ASSIGNED TASK → Please set down, exactly as written, the line containing "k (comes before" and every line after it through the end of the records.

[Data items]
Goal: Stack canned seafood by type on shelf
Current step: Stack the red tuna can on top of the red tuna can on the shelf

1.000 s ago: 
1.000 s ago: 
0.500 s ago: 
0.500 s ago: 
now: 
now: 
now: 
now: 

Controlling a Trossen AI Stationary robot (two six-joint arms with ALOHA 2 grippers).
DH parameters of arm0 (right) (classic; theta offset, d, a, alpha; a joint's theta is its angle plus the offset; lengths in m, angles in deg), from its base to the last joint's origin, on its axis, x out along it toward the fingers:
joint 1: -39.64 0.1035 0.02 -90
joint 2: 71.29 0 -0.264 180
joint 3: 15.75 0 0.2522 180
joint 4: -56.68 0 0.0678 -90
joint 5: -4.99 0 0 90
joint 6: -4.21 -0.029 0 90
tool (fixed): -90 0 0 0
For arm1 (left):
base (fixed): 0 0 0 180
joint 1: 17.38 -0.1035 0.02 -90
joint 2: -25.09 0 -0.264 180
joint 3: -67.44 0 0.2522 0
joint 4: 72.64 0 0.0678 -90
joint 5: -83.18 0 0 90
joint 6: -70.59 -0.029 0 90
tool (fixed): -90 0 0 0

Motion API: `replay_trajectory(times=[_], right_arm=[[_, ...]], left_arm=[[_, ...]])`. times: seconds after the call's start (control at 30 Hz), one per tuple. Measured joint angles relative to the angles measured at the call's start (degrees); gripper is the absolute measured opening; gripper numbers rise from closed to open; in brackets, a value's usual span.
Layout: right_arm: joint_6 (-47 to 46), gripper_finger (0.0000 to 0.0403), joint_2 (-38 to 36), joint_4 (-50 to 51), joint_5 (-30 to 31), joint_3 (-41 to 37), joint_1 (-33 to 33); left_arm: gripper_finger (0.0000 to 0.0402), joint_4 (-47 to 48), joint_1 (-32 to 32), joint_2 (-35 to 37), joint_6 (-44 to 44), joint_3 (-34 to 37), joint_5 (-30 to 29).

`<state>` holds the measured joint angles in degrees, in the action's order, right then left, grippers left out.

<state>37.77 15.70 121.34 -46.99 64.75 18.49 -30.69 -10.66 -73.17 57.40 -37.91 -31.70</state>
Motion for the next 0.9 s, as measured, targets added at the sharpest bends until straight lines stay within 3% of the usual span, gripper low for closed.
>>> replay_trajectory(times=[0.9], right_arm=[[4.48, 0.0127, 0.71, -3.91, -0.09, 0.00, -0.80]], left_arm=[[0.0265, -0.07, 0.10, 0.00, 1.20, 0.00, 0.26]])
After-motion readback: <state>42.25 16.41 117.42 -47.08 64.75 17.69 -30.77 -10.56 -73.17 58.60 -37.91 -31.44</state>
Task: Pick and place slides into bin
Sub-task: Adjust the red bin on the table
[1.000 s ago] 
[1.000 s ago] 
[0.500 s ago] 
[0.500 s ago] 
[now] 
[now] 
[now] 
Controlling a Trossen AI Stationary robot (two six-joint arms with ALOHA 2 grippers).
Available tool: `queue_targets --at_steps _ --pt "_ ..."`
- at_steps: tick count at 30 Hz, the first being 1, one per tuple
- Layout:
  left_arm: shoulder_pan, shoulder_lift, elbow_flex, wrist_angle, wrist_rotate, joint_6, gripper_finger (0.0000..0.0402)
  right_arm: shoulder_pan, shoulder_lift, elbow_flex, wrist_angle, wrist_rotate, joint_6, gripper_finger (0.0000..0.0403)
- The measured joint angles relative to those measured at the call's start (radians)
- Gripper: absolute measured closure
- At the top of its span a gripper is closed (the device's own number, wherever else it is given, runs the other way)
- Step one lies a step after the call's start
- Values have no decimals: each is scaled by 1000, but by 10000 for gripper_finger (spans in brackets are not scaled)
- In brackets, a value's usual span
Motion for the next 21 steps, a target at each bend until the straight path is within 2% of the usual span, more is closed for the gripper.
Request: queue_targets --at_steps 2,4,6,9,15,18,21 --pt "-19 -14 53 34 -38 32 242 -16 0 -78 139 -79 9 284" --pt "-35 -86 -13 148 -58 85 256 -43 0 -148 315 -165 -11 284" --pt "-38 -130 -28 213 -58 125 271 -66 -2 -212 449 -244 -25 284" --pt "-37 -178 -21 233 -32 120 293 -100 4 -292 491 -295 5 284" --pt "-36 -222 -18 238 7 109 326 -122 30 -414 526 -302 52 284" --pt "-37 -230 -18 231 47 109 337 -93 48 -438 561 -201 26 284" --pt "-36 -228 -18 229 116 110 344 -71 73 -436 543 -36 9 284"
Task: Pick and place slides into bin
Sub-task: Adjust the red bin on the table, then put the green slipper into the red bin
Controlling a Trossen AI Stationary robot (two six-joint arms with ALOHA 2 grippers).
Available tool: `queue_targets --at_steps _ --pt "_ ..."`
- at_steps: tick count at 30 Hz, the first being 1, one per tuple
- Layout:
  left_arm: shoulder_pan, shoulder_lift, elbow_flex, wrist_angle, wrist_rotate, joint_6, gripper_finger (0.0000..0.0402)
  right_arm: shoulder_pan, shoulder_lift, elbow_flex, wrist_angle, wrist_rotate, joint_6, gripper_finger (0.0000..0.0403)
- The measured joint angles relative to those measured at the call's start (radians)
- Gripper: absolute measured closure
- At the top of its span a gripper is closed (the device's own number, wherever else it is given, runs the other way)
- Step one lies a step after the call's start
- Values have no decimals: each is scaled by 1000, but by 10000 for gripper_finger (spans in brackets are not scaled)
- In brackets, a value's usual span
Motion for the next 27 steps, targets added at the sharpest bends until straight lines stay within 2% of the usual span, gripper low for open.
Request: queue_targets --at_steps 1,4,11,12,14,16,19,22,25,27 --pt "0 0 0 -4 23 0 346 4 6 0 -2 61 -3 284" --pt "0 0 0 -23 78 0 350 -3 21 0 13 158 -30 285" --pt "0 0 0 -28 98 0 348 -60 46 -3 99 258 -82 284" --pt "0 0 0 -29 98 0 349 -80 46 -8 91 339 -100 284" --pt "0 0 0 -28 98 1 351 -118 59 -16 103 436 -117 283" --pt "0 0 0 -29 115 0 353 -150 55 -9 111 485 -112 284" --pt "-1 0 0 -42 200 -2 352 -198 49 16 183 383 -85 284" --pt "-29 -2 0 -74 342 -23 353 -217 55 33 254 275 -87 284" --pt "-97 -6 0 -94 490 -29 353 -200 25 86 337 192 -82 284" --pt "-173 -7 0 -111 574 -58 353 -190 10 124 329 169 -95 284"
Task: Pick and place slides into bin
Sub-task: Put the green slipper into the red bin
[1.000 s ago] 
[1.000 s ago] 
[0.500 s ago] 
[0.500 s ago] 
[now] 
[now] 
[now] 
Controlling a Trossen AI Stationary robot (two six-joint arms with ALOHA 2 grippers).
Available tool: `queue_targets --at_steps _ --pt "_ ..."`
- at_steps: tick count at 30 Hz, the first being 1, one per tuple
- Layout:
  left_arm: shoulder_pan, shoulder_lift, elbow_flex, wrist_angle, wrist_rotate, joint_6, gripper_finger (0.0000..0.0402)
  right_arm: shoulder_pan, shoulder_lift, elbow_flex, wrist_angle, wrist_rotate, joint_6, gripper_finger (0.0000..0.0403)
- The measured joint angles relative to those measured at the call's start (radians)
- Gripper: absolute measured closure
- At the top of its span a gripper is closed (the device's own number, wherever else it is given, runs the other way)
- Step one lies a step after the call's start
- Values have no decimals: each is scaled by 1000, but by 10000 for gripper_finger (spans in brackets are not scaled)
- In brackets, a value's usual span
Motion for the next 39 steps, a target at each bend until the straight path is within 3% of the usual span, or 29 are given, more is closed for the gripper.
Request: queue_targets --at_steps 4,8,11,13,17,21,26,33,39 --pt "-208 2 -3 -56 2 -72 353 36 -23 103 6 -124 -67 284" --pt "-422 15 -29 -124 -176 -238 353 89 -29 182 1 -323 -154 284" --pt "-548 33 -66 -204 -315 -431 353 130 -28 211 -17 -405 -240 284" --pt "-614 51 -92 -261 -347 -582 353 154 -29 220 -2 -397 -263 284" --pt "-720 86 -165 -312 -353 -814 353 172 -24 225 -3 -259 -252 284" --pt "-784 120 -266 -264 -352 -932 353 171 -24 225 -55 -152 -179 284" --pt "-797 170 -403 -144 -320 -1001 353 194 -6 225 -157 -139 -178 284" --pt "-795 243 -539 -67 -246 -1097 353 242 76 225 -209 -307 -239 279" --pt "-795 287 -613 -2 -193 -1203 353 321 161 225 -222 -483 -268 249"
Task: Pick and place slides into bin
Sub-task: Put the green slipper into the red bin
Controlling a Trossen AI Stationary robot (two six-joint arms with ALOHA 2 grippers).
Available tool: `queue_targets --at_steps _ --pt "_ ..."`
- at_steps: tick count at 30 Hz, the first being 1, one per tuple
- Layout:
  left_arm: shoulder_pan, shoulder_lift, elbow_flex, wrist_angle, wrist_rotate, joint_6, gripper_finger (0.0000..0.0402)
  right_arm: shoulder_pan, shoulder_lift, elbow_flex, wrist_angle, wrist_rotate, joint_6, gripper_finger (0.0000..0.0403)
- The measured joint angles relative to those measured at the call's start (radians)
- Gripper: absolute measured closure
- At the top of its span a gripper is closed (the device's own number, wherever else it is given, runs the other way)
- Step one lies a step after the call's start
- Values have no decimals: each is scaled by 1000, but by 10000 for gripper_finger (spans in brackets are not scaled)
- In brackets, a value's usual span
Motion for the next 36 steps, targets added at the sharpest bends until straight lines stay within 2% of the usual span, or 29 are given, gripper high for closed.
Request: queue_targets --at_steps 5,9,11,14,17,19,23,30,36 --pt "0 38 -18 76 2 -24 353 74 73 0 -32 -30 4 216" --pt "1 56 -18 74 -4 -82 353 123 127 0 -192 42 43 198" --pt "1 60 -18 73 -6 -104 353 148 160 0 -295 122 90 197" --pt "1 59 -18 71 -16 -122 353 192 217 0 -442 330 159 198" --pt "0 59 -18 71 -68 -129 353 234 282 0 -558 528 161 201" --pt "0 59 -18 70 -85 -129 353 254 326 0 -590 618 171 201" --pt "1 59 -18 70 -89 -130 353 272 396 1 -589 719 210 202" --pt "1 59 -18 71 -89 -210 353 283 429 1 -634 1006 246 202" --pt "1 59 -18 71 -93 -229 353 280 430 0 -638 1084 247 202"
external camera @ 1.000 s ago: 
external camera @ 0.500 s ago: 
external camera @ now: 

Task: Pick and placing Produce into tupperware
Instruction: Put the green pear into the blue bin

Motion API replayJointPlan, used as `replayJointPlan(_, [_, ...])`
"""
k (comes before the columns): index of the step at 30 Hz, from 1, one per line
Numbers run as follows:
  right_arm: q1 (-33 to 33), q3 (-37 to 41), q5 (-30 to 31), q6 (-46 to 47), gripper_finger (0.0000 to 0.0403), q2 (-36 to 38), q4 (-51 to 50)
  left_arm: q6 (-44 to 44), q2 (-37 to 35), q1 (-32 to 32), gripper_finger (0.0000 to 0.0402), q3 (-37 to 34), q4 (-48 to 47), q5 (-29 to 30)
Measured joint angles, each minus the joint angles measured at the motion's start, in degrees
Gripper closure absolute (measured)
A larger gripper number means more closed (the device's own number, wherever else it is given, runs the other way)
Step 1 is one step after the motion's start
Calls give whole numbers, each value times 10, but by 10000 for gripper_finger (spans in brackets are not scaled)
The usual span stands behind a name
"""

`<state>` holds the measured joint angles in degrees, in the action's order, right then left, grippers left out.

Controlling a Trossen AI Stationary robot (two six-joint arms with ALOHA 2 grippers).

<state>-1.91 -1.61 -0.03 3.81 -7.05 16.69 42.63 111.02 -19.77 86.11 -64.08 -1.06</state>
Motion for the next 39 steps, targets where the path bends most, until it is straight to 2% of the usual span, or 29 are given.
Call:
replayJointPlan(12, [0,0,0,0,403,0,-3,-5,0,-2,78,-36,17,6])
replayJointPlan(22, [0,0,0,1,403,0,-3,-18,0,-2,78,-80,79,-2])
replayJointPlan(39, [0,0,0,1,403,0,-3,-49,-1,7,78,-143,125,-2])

ANSWER BOX →
k (comes before the columns): index of the step at 30 Hz, from 1, one per line
Numbers run as follows:
  right_arm: q1 (-33 to 33), q3 (-37 to 41), q5 (-30 to 31), q6 (-46 to 47), gripper_finger (0.0000 to 0.0403), q2 (-36 to 38), q4 (-51 to 50)
  left_arm: q6 (-44 to 44), q2 (-37 to 35), q1 (-32 to 32), gripper_finger (0.0000 to 0.0402), q3 (-37 to 34), q4 (-48 to 47), q5 (-29 to 30)
Measured joint angles, each minus the joint angles measured at the motion's start, in degrees
Gripper closure absolute (measured)
A larger gripper number means more closed (the device's own number, wherever else it is given, runs the other way)
Step 1 is one step after the motion's start
Calls give whole numbers, each value times 10, but by 10000 for gripper_finger (spans in brackets are not scaled)
The usual span stands behind a name
"""

`<state>` holds the measured joint angles in degrees, in the action's order, right then left, grippers left out.

Controlling a Trossen AI Stationary robot (two six-joint arms with ALOHA 2 grippers).

<state>-1.91 -1.61 -0.03 3.81 -7.05 16.69 42.63 111.02 -19.77 86.11 -64.08 -1.06</state>
Motion for the next 39 steps, targets where the path bends most, until it is straight to 2% of the usual span, or 29 are given.
Call:
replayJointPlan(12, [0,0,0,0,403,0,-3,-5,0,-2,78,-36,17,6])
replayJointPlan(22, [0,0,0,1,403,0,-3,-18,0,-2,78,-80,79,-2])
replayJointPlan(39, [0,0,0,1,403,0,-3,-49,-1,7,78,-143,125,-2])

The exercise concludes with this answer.